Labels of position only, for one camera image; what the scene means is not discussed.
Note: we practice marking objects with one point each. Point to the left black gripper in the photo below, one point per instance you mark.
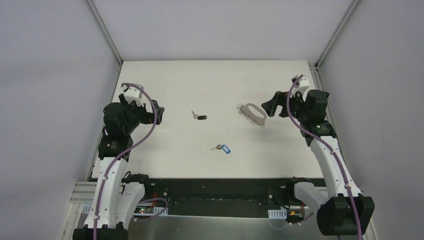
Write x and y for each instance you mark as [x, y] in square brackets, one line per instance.
[147, 114]

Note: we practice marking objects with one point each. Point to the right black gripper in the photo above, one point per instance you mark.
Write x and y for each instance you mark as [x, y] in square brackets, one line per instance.
[282, 105]

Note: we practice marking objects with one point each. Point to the key with blue tag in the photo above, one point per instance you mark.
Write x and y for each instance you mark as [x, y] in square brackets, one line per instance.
_ _ _ _ _ _ _
**WORK ITEM:**
Copy all lines from the material that contain "gripper".

**TASK ANSWER:**
Note: we practice marking objects with one point each. Point to the left black gripper in the photo below, one point per instance you mark.
Note: we practice marking objects with one point each. Point to the right black gripper in the photo above, one point per instance you mark.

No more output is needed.